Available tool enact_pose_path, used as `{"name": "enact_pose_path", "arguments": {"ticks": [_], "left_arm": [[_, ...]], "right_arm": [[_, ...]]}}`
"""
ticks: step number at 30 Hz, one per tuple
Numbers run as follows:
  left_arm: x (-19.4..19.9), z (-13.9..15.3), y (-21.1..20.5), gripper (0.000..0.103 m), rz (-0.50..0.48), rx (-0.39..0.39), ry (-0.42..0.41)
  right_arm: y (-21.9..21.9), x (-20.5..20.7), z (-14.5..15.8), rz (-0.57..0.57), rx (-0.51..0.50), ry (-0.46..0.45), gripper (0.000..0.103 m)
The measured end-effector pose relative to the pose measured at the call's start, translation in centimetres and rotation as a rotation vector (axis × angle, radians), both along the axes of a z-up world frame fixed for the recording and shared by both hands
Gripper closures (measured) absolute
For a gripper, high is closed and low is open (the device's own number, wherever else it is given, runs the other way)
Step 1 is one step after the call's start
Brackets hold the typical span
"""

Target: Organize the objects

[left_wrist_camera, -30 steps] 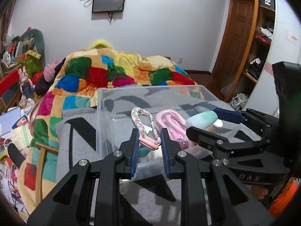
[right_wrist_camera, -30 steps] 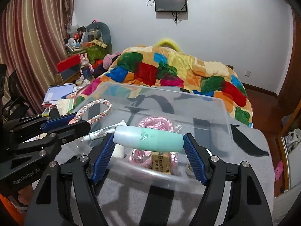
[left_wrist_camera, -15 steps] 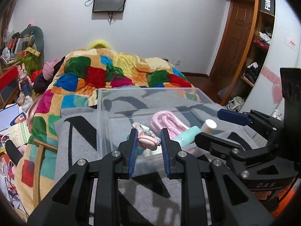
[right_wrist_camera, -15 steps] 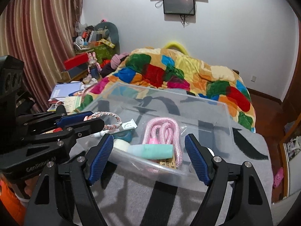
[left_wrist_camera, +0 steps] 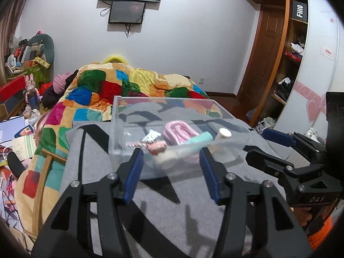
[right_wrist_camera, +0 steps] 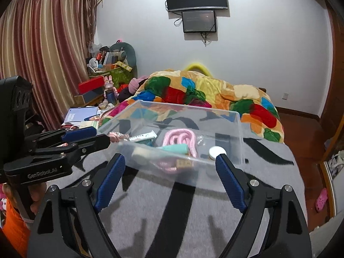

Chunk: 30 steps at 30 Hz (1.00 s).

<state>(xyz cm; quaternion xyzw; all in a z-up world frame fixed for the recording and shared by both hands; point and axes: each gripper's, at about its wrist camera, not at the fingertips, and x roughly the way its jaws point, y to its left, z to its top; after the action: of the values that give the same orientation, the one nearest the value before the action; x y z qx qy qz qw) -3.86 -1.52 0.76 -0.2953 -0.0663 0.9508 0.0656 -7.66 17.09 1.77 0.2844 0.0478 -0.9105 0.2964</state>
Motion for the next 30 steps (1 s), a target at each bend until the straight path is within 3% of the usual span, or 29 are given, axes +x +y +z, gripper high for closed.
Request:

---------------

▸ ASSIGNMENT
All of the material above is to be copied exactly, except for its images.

▸ ANSWER BELOW
Available tool enact_pose_path, used as `{"name": "enact_pose_path", "arguments": {"ticks": [_], "left_arm": [[_, ...]], "right_arm": [[_, ...]]}}`
"""
ticks: step number at 30 Hz, one per tuple
Numbers run as follows:
  left_arm: x (-19.4..19.9), z (-13.9..15.3), y (-21.1..20.5), gripper (0.000..0.103 m), rz (-0.50..0.48), rx (-0.39..0.39), ry (-0.42..0.41)
  right_arm: y (-21.9..21.9), x (-20.5..20.7), z (-14.5..15.8), rz (-0.57..0.57), rx (-0.51..0.50), ry (-0.46..0.45), gripper (0.000..0.103 m)
The measured end-effector pose relative to the pose measured at the call's start, translation in centimetres and rotation as a rotation vector (axis × angle, radians), both along the axes of a z-up world frame fixed for the recording and shared by both hands
Gripper closures (measured) absolute
For a gripper, high is closed and low is open (the device's own number, wherever else it is given, runs the other way)
Step 1 is one step after the call's start
Brackets hold the typical span
"""

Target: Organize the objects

[left_wrist_camera, -30 steps] 
[right_wrist_camera, -30 steps] 
[left_wrist_camera, -15 steps] 
[right_wrist_camera, -15 steps] 
[left_wrist_camera, +0 steps] 
[right_wrist_camera, +0 steps] 

Chunk: 30 steps at 30 Hz (1.00 s).

<state>(xyz cm; quaternion xyzw; all in a z-up world frame fixed for the recording and shared by both hands; point and axes: each gripper's, at about its wrist camera, not at the fingertips, and x roughly the way its jaws point, y to its left, z to its top; after the action: of the values that give the same orientation, the one nearest the value before the action; x y z qx qy qz qw) -3.86 -1.52 0.76 -0.2953 -0.0663 0.9508 0.0656 -7.66 17.09 1.77 0.2844 0.0478 -0.9105 0.2964</state>
Motion for the next 30 steps (1 s), a target at each bend until the straight path is within 3% of the usual span, or 29 are given, axes +x +y +z, gripper high for closed.
Request:

The output given is complete.